■ **TASK BRIEF**:
Where a line below includes the word "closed", copy that line.

■ **EXTRACTED MATERIAL**:
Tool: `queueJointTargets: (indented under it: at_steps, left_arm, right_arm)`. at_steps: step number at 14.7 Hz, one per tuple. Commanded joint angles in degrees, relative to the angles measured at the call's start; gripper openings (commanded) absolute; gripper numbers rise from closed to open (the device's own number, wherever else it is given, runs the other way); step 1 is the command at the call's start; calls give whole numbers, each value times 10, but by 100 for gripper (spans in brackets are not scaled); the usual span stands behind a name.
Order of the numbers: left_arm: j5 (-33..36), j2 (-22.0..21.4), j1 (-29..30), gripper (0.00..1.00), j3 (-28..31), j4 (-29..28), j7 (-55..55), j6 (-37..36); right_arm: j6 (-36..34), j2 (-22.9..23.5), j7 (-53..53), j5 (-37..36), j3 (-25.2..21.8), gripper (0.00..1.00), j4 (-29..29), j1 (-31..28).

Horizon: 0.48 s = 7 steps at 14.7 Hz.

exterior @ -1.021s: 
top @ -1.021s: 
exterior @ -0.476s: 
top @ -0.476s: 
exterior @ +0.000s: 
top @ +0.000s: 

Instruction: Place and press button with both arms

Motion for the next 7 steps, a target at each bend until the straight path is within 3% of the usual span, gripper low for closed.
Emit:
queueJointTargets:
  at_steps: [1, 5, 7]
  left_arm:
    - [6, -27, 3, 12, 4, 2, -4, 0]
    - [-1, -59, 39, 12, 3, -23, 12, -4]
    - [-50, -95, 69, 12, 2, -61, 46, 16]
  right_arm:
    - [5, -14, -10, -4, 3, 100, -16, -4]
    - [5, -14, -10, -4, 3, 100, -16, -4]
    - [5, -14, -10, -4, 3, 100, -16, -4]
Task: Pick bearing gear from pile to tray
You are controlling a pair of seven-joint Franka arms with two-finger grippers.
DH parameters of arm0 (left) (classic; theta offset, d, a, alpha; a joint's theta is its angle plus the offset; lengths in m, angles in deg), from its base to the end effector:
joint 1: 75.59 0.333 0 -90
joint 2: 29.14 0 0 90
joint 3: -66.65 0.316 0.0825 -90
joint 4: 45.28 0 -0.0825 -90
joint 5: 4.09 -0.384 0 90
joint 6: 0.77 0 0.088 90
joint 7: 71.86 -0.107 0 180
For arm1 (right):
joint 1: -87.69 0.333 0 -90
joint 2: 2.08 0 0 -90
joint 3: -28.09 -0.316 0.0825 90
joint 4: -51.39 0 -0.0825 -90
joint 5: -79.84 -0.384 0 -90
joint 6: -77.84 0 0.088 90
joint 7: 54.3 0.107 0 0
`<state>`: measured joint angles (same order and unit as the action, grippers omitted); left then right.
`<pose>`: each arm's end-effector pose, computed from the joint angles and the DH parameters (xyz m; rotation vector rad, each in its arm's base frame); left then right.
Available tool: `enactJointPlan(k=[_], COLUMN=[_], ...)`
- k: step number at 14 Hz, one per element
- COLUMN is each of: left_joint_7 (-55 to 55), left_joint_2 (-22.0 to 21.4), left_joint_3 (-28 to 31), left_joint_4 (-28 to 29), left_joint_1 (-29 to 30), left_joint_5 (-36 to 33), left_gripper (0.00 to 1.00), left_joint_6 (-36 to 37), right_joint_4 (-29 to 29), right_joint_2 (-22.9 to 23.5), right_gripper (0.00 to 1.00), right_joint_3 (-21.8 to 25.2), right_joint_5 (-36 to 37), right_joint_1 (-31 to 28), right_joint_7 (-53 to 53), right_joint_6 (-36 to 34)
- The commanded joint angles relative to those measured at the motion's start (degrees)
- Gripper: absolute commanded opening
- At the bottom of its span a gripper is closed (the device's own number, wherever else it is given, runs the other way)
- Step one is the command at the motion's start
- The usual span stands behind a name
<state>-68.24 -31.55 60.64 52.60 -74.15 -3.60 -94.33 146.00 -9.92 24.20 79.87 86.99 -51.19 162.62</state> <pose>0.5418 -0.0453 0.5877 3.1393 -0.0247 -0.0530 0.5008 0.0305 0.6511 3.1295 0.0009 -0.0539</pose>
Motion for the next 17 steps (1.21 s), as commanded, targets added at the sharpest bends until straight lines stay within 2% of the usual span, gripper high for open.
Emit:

■ **RESULT FOR THIS TASK**:
Tool: `queueJointTargets: (indented under it: at_steps, left_arm, right_arm)`. at_steps: step number at 14.7 Hz, one per tuple. Commanded joint angles in degrees, relative to the angles measured at the call's start; gripper openings (commanded) absolute; gripper numbers rise from closed to open (the device's own number, wherever else it is given, runs the other way); step 1 is the command at the call's start; calls give whole numbers, each value times 10, but by 100 for gripper (spans in brackets are not scaled); the usual span stands behind a name.
Motion for the next 7 steps, a target at each bend until the straight path is within 3% of the usual span, gripper low for closed.
- At the bottom of its span a gripper is closed (the device's own number, wherever else it is given, runs the other way)

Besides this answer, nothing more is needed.